• Activity: Type the listing below out again exactly. No images.

Data extract START

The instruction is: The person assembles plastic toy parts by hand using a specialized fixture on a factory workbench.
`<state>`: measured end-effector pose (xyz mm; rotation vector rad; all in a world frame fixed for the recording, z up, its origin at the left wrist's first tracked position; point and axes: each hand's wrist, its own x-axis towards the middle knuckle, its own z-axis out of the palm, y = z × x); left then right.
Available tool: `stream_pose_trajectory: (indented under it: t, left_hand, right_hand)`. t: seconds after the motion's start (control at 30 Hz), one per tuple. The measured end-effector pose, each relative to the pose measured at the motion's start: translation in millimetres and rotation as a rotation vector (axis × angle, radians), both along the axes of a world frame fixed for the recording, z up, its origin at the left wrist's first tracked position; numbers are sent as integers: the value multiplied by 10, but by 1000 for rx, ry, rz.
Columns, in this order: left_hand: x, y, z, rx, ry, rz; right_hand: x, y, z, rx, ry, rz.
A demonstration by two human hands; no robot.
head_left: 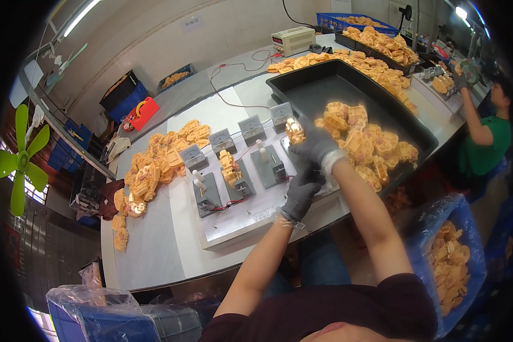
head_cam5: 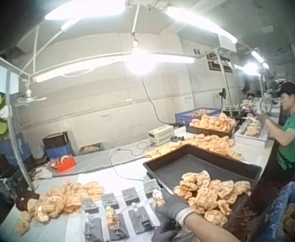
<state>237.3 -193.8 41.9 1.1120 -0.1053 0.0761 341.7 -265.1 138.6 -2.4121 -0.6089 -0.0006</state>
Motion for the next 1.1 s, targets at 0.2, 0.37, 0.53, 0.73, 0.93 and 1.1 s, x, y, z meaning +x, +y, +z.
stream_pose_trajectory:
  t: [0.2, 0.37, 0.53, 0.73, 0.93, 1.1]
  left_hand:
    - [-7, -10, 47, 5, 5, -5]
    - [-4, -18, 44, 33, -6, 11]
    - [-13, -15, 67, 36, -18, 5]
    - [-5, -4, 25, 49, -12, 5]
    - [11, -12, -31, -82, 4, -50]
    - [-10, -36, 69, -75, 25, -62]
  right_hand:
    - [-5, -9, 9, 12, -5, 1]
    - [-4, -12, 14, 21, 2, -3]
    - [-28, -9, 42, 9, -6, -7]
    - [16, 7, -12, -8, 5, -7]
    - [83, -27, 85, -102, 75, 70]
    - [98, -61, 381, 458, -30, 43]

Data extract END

• Solution to this problem:
The instruction is: The person assembles plastic toy parts by hand using a specialized fixture on a factory workbench.
`<state>`: measured end-effector pose (xyz mm; rotation vector rad; all in a world frame fixed for the recording, z up, its origin at the left wrist's first tracked position; point and axes: each hand's wrist, its own x-axis towards the middle knuckle, its own z-axis out of the palm, y = z × x); left then right.
Available tool: `stream_pose_trajectory: (indented under it: t, left_hand, right_hand)`. t: seconds after the motion's start (control at 30 Hz), one per tuple. The measured end-effector pose, each relative to the pose measured at the motion's start: translation in millimetres and rotation as a rotation vector (axis × angle, radians), both along the axes of a world frame fixed for the recording, z up, its origin at the left wrist's first tracked position; numbers are sent as integers: the value multiplied by 10, but by 1000 for rx, ry, rz.
Columns, in this order: left_hand: x, y, z, rx, ry, rz; right_hand: x, y, z, rx, ry, rz.
A demonstration by two human hands; no robot.
head_left: 
head_cam5: 
<state>237.3 -193.8 41.9 1.1120 -0.1053 0.0761 341.7 -265.1 138.6 -2.4121 -0.6089 -0.0006</state>
Motion for the next 1.1 s, targets at 0.2, 0.37, 0.53, 0.73, 0.93 and 1.1 s, x, y, z meaning +x, +y, +z.
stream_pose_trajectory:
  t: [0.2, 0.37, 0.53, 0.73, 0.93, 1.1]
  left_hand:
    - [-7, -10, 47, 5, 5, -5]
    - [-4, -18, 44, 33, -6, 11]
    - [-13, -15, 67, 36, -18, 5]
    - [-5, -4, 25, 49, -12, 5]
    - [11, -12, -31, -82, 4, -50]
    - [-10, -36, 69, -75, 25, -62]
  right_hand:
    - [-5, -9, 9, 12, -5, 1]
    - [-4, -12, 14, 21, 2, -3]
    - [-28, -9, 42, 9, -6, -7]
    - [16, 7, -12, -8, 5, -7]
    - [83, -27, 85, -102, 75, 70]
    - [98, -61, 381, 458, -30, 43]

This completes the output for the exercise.